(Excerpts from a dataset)
───

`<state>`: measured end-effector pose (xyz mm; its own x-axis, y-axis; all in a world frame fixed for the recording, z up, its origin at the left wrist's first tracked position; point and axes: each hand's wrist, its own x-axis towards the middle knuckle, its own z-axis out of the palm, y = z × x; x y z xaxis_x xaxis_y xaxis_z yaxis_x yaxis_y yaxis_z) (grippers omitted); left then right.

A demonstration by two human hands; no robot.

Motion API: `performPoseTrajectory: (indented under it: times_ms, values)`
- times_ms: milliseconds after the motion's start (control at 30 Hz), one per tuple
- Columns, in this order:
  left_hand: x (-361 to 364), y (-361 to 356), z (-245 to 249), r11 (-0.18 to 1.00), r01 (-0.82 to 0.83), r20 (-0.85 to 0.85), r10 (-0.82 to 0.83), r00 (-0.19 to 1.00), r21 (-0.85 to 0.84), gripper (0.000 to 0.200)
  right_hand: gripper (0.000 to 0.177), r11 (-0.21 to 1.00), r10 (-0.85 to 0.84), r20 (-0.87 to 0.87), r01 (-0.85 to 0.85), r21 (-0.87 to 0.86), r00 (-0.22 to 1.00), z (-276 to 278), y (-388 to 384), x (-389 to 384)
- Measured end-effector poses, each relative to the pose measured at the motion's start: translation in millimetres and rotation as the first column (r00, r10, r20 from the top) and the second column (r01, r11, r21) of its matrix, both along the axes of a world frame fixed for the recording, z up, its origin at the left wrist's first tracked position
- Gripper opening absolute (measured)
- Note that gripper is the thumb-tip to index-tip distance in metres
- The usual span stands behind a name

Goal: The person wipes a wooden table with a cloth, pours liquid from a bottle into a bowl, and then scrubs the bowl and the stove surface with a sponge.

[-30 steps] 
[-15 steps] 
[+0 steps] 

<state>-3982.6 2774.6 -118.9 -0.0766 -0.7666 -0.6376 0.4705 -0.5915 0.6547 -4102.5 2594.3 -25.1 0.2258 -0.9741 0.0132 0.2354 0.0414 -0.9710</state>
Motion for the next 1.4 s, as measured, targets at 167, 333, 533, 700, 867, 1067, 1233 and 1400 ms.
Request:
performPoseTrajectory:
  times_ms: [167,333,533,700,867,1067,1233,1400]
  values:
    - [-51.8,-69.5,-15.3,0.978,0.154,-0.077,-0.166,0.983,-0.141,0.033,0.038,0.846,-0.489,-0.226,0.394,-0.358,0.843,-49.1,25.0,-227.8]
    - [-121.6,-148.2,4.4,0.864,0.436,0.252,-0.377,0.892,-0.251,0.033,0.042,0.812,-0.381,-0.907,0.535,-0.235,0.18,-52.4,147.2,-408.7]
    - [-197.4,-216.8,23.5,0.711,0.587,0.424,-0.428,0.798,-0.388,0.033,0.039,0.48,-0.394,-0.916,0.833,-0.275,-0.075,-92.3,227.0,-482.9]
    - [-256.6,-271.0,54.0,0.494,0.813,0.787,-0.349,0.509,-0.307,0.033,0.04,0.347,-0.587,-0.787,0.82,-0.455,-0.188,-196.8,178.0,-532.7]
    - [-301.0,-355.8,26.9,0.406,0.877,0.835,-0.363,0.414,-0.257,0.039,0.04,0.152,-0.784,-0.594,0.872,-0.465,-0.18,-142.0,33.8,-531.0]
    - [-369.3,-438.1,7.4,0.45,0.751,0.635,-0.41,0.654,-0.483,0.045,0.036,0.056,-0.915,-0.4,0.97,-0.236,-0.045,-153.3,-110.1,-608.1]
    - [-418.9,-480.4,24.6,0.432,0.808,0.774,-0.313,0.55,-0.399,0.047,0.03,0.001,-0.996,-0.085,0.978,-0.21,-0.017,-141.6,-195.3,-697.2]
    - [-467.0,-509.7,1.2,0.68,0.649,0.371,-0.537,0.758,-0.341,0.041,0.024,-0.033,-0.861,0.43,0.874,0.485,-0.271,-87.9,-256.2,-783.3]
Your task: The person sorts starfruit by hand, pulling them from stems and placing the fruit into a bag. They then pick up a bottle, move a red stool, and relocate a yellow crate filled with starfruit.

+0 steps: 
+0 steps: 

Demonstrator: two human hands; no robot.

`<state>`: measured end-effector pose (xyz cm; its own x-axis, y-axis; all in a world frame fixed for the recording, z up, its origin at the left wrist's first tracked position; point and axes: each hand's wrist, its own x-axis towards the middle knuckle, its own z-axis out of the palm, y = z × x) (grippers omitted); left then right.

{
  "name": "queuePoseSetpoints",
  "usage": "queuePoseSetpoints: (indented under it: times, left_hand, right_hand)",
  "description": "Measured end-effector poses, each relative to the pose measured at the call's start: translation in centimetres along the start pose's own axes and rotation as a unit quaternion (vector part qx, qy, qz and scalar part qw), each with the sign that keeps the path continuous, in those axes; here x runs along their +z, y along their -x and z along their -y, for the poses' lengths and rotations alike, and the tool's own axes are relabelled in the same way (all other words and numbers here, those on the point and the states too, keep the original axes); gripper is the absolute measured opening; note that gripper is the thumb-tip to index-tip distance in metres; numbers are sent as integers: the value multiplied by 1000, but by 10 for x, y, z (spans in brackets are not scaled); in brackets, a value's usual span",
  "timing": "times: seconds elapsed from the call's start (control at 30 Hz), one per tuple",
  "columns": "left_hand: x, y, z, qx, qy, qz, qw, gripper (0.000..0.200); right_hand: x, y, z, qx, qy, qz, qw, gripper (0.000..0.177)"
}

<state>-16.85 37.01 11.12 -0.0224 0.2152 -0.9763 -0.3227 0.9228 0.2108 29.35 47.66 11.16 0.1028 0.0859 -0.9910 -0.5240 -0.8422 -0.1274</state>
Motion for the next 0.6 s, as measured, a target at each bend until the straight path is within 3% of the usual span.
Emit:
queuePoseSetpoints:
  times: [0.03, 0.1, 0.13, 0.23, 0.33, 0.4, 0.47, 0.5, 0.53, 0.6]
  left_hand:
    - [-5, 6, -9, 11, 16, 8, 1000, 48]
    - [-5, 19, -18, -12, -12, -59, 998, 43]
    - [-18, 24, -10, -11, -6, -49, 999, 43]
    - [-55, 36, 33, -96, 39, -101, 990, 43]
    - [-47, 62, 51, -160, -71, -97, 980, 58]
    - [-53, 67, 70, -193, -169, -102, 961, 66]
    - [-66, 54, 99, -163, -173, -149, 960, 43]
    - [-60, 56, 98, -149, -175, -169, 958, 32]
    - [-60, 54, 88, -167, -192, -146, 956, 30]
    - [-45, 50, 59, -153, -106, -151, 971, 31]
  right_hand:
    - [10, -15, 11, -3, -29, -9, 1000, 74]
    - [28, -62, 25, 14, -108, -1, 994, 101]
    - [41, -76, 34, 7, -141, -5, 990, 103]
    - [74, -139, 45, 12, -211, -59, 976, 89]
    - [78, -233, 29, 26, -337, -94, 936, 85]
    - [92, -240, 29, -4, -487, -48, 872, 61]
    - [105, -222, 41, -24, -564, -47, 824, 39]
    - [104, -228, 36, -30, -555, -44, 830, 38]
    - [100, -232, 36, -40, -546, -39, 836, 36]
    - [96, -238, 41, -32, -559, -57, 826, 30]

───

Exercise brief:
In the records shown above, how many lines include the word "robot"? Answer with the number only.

The answer:
2